BEGIN Task inputs
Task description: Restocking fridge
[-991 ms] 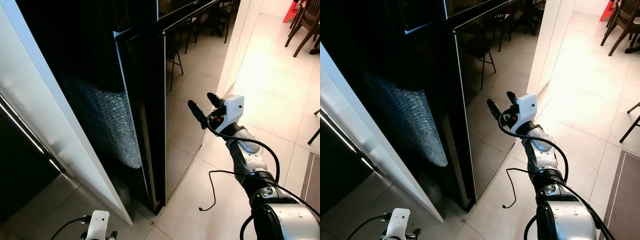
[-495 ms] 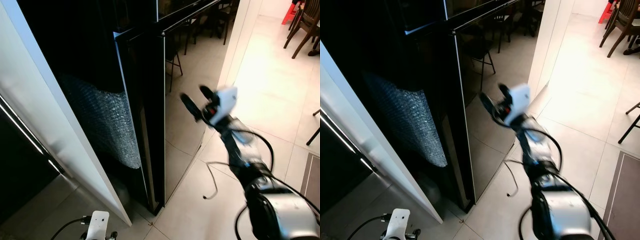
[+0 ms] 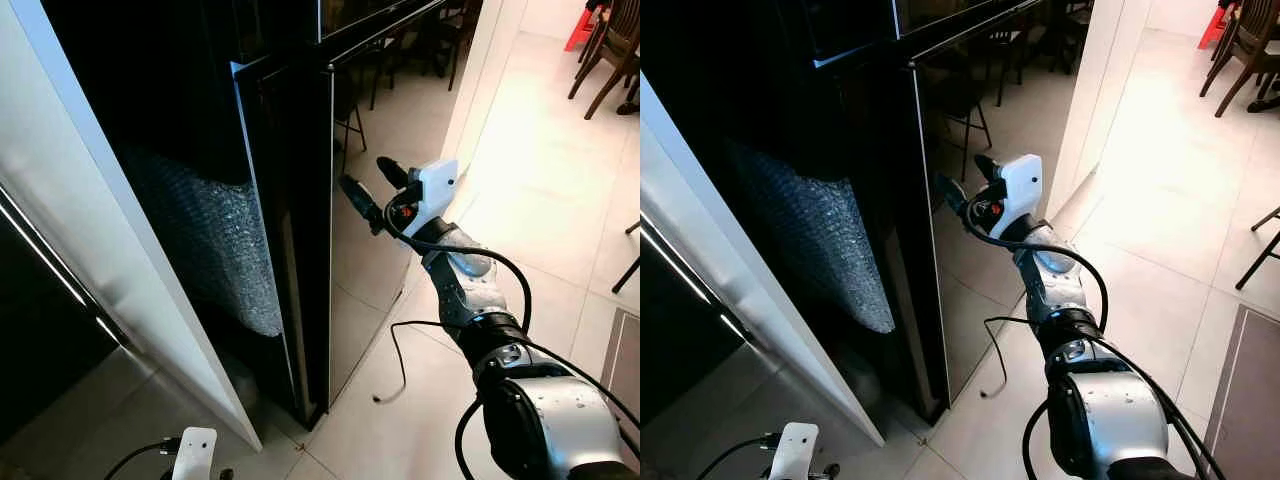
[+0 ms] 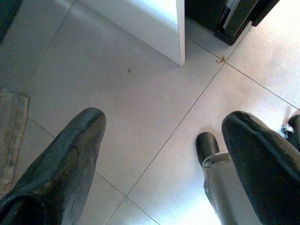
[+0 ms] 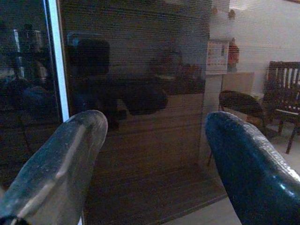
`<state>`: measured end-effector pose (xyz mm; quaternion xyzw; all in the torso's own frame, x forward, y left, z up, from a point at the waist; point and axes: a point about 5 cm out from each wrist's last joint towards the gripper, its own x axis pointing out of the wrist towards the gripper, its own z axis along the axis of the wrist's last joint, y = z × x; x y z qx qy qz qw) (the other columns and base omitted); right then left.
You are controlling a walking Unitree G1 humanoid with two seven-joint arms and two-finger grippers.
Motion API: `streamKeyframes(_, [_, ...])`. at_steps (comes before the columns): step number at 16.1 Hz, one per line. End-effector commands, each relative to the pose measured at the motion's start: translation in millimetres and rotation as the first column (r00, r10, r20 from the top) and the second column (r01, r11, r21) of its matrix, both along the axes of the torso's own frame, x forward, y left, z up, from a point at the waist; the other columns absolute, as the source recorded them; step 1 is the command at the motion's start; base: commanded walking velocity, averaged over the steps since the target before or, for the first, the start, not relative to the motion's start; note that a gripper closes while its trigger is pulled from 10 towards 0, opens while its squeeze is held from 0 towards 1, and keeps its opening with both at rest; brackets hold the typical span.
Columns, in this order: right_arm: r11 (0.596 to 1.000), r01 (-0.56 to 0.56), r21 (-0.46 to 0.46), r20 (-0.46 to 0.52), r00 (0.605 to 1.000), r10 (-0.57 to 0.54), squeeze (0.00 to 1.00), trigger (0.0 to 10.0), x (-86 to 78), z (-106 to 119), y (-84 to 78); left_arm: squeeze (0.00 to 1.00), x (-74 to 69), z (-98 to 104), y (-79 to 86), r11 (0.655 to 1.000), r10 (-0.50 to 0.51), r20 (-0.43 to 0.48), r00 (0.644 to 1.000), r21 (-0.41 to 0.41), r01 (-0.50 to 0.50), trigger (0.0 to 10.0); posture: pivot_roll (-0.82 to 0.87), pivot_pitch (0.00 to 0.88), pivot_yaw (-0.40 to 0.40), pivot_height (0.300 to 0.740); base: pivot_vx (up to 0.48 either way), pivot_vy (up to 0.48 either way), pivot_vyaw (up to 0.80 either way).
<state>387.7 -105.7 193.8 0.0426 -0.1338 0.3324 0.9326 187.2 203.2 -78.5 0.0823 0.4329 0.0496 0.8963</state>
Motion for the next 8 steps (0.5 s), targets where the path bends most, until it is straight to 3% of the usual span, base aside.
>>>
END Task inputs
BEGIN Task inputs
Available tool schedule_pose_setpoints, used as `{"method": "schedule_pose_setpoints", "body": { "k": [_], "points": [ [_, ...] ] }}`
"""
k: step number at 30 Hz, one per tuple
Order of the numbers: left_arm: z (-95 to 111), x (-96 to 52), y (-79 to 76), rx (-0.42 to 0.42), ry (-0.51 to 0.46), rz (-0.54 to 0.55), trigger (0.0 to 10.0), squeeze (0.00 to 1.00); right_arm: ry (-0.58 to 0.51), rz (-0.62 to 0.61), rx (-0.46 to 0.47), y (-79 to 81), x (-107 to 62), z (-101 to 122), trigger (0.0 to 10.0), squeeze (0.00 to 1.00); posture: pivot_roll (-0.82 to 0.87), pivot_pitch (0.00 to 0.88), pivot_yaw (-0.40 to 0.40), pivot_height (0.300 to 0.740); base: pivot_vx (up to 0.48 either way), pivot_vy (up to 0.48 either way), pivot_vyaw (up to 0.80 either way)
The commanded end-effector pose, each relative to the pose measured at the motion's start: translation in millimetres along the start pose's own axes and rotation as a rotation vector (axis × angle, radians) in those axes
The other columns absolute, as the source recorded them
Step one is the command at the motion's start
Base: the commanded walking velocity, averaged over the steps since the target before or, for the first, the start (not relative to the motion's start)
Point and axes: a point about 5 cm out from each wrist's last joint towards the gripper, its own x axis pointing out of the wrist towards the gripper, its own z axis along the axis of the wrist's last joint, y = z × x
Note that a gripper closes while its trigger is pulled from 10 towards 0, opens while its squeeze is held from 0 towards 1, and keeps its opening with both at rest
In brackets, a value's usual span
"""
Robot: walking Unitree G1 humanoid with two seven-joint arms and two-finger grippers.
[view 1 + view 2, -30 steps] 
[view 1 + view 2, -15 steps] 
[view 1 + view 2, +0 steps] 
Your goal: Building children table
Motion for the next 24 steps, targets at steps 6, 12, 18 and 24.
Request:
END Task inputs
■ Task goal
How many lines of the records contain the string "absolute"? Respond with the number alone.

■ Result for this exercise
2